この世界において、マナという名前は珍しいものではない。苗字が分からない以上、個人を特定するのは不可能だ。現に今も、「勇者マナ」は見つかっていない。もしかしたら、苗字のない、ただのマナのことを指すのかもしれない。そんな人も、この国には少なからずいる。先例が少なく、特定はしづらいが。
「なぜ、苗字が記されなかったのでしょうか」
「勇者の件ですね。マナ様が勇者である可能性も、少なからずありますが──確かめようがありませんからね」
魔王を倒す者が勇者と呼ばれるだけで、それは倒すまで確かめようがない。あるいは、魔王ならば、何か知っているのかもしれないが、会うことは不可能に近い。

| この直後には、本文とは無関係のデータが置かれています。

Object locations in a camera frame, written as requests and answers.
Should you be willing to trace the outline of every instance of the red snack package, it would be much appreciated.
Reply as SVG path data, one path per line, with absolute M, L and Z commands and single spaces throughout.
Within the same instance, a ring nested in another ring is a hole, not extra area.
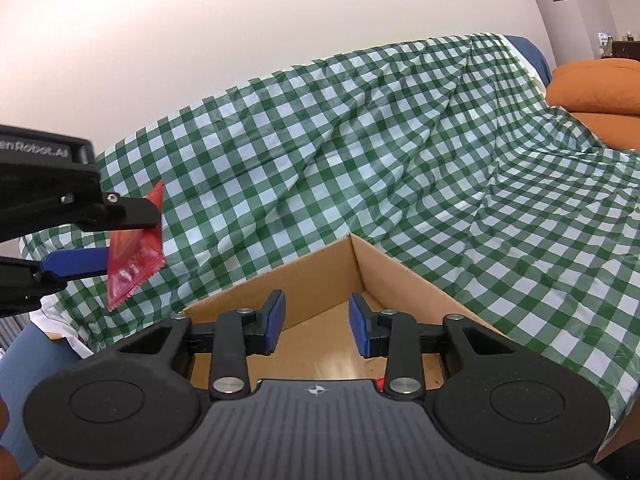
M 160 212 L 163 187 L 161 180 L 146 196 Z M 107 258 L 107 312 L 127 301 L 133 291 L 165 263 L 161 223 L 151 229 L 112 231 Z

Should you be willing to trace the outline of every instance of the open cardboard box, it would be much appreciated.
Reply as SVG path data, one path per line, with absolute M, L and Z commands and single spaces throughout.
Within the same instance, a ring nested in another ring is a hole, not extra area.
M 348 299 L 360 292 L 372 310 L 392 308 L 421 323 L 442 323 L 458 313 L 486 326 L 478 316 L 439 288 L 355 235 L 348 235 L 311 254 L 220 292 L 190 307 L 194 323 L 214 321 L 233 308 L 258 309 L 279 288 L 287 317 L 276 351 L 248 357 L 252 388 L 258 380 L 376 379 L 384 375 L 385 358 L 365 360 L 356 348 L 348 319 Z M 207 388 L 210 354 L 198 354 L 191 383 Z M 423 356 L 428 388 L 442 384 L 437 355 Z

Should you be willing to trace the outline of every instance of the orange cushion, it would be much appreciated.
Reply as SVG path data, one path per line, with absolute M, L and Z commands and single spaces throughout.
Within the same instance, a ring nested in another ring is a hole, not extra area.
M 640 62 L 598 59 L 554 70 L 546 102 L 570 112 L 640 116 Z
M 572 115 L 607 147 L 640 152 L 640 117 L 579 112 L 573 112 Z

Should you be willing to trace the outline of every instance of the silver bolt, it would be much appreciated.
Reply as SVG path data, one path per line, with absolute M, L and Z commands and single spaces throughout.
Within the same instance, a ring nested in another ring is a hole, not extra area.
M 420 389 L 420 383 L 411 377 L 398 377 L 389 383 L 396 394 L 413 394 Z
M 213 381 L 213 389 L 221 394 L 234 394 L 244 388 L 244 381 L 237 377 L 220 377 Z

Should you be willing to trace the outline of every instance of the checkered cloth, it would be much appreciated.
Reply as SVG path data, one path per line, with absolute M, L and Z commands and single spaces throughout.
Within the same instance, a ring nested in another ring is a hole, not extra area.
M 104 189 L 164 178 L 167 266 L 111 314 L 101 278 L 57 308 L 97 351 L 351 232 L 593 381 L 619 418 L 640 380 L 639 161 L 548 108 L 500 36 L 319 60 L 100 156 Z M 35 259 L 107 241 L 69 226 L 24 240 Z

「仮に、マナ様が勇者であるとしても、勇者が二人示されたということは、何かしら、理由があるはずです」
「そう、ですね」
理由がある以上、必ず、呼び出さなくてはならないのだ。私が勇者であるかどうかに関わらず。
「──そういえば、お客様にご挨拶は済ませましたか?」
「招集された勇者様方のことなら、一通り」
数日間滞在すると言っていたし、それ以外の来訪者もここ数日は、いなかったはずだ。
「その方たちの中に一人、召喚された勇者様がいらっしゃったかと」
「はい、テルム・ホーラン様ですよね。先々代の魔王を倒したという」
「さすが姫様、よく覚えておいでです」
先々代勇者、テルム・ホーラン。
──曰く、槌の一振りで、湖を生み出し。
──曰く、その美は、魔王すらも虜とし。
──曰く、相手を拘束する魔法を扱い、それによって、世界最強の種であるドラゴンの動きを封じたことがある。
そんな風に言い伝えられている勇者だ。
とはいえ、いまだ存命の勇者は、テルム含め、三人。それ以前の勇者は、すでに亡くなっており、召喚されたわけではない。私でなくても、その気になれば覚えられるだろう。
「それで、彼がどうしましたか?」
「その方と、一度、お茶をしてみるといいかもしれません。召喚された方に直接、お話をうかがってみてはいかがでしょう?」
とても気乗りしない提案だ。だが、他でもないレイからの提案でもある。そこを考慮した上で、何か得られるものが少しでもあるなら、挑戦してみてもいいかもしれない。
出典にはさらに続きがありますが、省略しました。